Only the lines from the start of the data to the line containing "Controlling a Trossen", both included, should be output, exactly and without pictures.
AVAILABLE DATA Start Marker
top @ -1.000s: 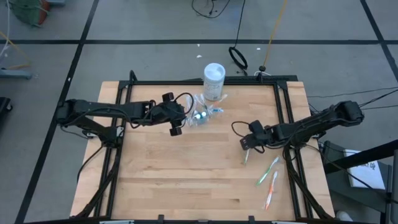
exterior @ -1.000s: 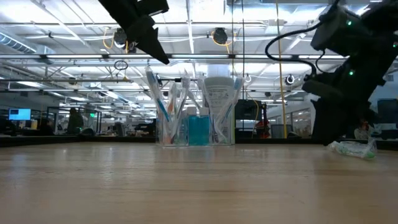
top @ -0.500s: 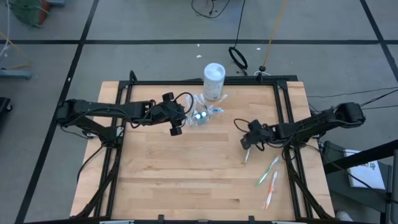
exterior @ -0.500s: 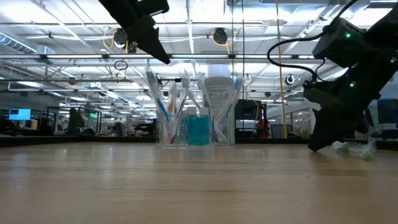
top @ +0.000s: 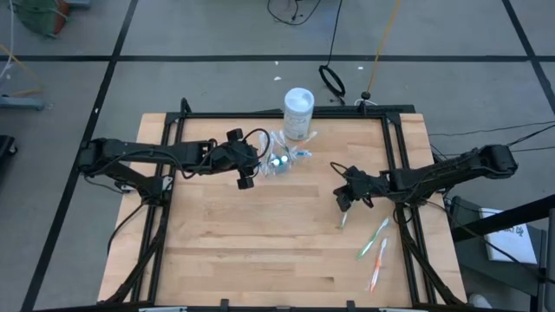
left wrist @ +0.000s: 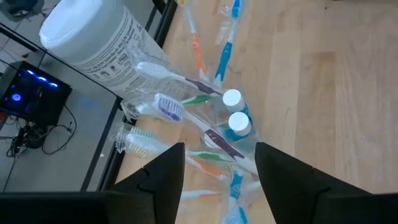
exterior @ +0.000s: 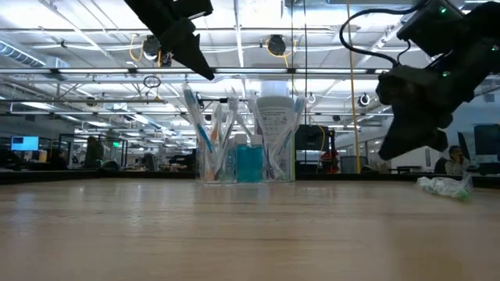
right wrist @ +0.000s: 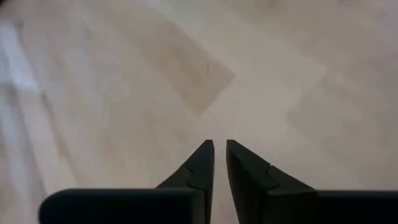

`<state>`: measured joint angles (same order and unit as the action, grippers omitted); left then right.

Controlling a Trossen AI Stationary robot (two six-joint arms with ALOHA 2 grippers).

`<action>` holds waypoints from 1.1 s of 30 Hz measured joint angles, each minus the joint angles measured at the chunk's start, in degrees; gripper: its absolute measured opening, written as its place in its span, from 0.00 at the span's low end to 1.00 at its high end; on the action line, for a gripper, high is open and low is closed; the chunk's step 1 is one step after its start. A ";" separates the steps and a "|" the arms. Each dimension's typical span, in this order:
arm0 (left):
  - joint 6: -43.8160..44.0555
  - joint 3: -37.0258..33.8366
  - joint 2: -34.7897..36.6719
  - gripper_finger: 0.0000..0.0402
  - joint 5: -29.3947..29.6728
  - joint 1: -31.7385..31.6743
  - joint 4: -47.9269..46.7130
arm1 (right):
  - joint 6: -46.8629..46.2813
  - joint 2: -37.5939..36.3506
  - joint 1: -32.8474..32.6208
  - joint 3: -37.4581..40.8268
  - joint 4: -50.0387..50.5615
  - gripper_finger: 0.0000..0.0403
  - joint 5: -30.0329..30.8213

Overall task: Pick & Place toothbrushing station
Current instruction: Put the green toothbrush into the transparent organizer

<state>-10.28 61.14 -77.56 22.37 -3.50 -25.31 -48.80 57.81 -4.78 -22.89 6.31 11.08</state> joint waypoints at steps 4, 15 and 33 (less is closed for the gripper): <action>0.34 0.00 0.00 0.50 0.00 0.01 0.09 | -3.24 -2.88 -0.04 -0.10 7.62 0.15 -3.58; 0.04 0.00 0.00 0.50 0.00 0.00 0.17 | -14.15 -8.53 -0.15 -0.10 23.92 0.28 -3.86; 0.24 0.00 0.00 0.50 0.00 -0.01 0.30 | -23.70 -11.11 -0.15 6.69 22.69 0.31 -1.95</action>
<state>-10.04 61.14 -77.56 22.37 -3.51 -25.01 -72.50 46.70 -4.93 -16.20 29.00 9.13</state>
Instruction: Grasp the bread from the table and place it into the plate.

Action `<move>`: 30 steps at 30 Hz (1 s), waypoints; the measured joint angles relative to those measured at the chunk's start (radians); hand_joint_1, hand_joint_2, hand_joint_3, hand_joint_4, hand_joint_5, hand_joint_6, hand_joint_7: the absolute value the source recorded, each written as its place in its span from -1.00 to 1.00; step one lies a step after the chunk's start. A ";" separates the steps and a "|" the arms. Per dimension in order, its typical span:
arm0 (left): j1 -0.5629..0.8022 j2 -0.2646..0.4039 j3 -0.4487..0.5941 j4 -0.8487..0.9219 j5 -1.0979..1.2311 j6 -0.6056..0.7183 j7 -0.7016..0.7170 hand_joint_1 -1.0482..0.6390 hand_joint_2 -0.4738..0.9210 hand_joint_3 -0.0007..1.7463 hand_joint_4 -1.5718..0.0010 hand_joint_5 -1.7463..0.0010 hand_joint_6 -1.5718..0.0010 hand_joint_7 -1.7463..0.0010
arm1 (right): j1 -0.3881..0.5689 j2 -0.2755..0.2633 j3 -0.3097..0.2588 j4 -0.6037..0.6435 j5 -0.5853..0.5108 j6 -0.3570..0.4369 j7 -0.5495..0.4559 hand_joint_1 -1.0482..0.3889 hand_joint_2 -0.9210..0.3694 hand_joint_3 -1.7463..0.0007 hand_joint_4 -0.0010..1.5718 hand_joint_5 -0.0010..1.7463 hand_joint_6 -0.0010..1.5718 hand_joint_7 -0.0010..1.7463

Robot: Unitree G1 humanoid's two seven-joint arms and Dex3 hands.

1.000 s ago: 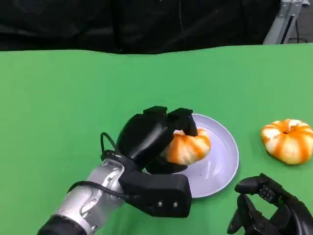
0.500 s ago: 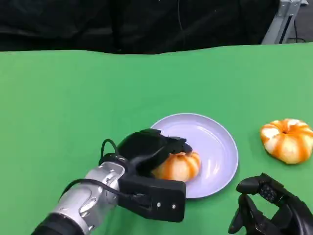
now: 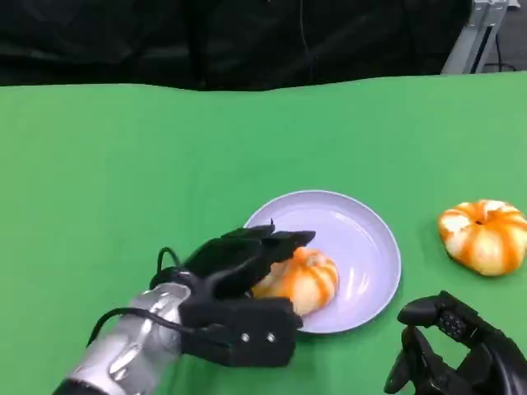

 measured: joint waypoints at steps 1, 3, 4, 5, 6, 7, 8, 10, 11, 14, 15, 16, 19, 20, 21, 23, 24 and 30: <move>0.020 -0.009 0.025 -0.025 -0.049 0.003 -0.013 -0.50 1.00 -0.51 0.89 0.95 0.66 0.94 | 0.001 0.000 0.000 -0.002 -0.001 0.001 0.000 0.23 -0.41 -0.24 0.19 0.79 0.06 0.60; 0.064 -0.034 0.079 -0.083 -0.146 0.018 -0.033 -0.27 1.00 -0.56 0.70 0.89 0.52 0.91 | 0.001 -0.001 0.001 -0.004 -0.001 0.003 -0.001 0.23 -0.40 -0.25 0.18 0.80 0.06 0.60; 0.088 -0.050 0.107 -0.114 -0.190 0.026 -0.035 -0.25 1.00 -0.57 0.68 0.89 0.50 0.91 | 0.002 -0.001 0.001 -0.006 -0.001 0.004 -0.001 0.23 -0.40 -0.25 0.18 0.81 0.06 0.60; 0.107 -0.061 0.125 -0.140 -0.222 0.032 -0.036 -0.02 1.00 -0.51 0.34 0.80 0.26 0.87 | 0.002 -0.001 0.001 -0.006 -0.001 0.004 -0.001 0.23 -0.41 -0.25 0.17 0.81 0.05 0.60; 0.130 -0.073 0.150 -0.165 -0.268 0.041 -0.040 0.08 1.00 -0.45 0.10 0.74 0.08 0.84 | 0.001 -0.001 0.003 -0.006 -0.001 0.004 -0.001 0.23 -0.41 -0.25 0.17 0.81 0.05 0.60; 0.156 -0.090 0.186 -0.190 -0.334 0.048 -0.047 0.15 1.00 -0.41 -0.05 0.70 -0.04 0.82 | 0.002 -0.001 0.004 -0.007 -0.001 0.004 -0.001 0.23 -0.41 -0.25 0.17 0.81 0.05 0.59; 0.180 -0.104 0.218 -0.215 -0.396 0.050 -0.058 0.17 1.00 -0.40 -0.10 0.69 -0.08 0.81 | 0.004 -0.001 0.004 -0.008 -0.001 0.004 -0.001 0.23 -0.41 -0.25 0.17 0.81 0.05 0.59; 0.212 -0.117 0.260 -0.249 -0.479 0.053 -0.080 0.19 1.00 -0.35 -0.29 0.61 -0.26 0.74 | 0.009 0.000 0.006 -0.008 -0.001 0.004 -0.001 0.23 -0.41 -0.25 0.17 0.81 0.05 0.59; 0.217 -0.117 0.270 -0.255 -0.494 0.055 -0.087 0.19 0.76 0.04 -0.32 0.01 -0.34 0.28 | 0.011 0.000 0.006 -0.008 -0.001 0.004 -0.001 0.23 -0.41 -0.25 0.18 0.81 0.05 0.60; 0.262 -0.114 0.332 -0.321 -0.675 0.139 -0.191 0.17 0.41 0.58 -0.24 -0.83 -0.14 -0.70 | 0.011 0.000 0.010 -0.011 -0.002 0.005 -0.002 0.22 -0.40 -0.26 0.18 0.80 0.05 0.60; 0.282 -0.109 0.357 -0.357 -0.744 0.187 -0.227 0.16 0.37 0.63 -0.24 -0.91 -0.09 -0.83 | 0.011 0.000 0.010 -0.011 -0.002 0.007 -0.004 0.22 -0.40 -0.26 0.19 0.80 0.05 0.60; 0.302 -0.102 0.382 -0.397 -0.812 0.243 -0.257 0.16 0.35 0.66 -0.24 -0.96 -0.06 -0.92 | 0.011 -0.001 0.010 -0.012 -0.002 0.008 -0.005 0.22 -0.40 -0.27 0.19 0.80 0.05 0.60; 0.344 -0.072 0.431 -0.470 -0.920 0.366 -0.295 0.15 0.33 0.68 -0.23 -1.00 -0.04 -0.98 | 0.011 -0.001 0.009 -0.014 -0.002 0.012 -0.011 0.22 -0.39 -0.28 0.19 0.80 0.05 0.60; 0.349 -0.067 0.437 -0.481 -0.928 0.386 -0.296 0.15 0.33 0.68 -0.23 -1.00 -0.03 -0.99 | 0.009 -0.002 0.009 -0.014 -0.002 0.014 -0.012 0.22 -0.39 -0.28 0.19 0.80 0.05 0.60; 0.352 -0.065 0.440 -0.489 -0.929 0.400 -0.297 0.15 0.33 0.68 -0.23 -1.00 -0.03 -0.99 | 0.008 -0.002 0.010 -0.014 -0.002 0.016 -0.012 0.22 -0.39 -0.28 0.19 0.80 0.05 0.60; 0.373 -0.054 0.459 -0.524 -0.975 0.457 -0.314 0.11 0.34 0.63 -0.23 -1.00 -0.05 -0.97 | 0.002 -0.001 0.014 -0.013 -0.002 0.021 -0.012 0.22 -0.38 -0.29 0.19 0.80 0.05 0.60; 0.419 -0.023 0.488 -0.568 -1.042 0.525 -0.349 0.10 0.34 0.62 -0.23 -1.00 -0.05 -0.97 | 0.001 0.000 0.014 -0.015 -0.002 0.022 -0.012 0.22 -0.38 -0.29 0.19 0.80 0.06 0.60; 0.621 0.137 0.681 -0.626 -1.279 0.736 -0.491 0.04 0.45 0.33 -0.20 -1.00 -0.06 -0.97 | -0.026 -0.014 -0.007 -0.005 -0.003 0.025 -0.017 0.24 -0.36 -0.32 0.19 0.81 0.06 0.60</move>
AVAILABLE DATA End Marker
== EXERCISE SOLUTION ==
top @ -1.000s: 
exterior @ -1.000s: 
top @ -0.500s: 
exterior @ -0.500s: 
top @ +0.000s: 
left wrist @ +0.000s: 
exterior @ +0.000s: 
right wrist @ +0.000s: 

`<state>`: measured joint angles (same order and unit as the action, grippers omitted); left then right.

Controlling a Trossen AI Stationary robot (two six-joint arms with ALOHA 2 grippers).

No more work remains on this exercise.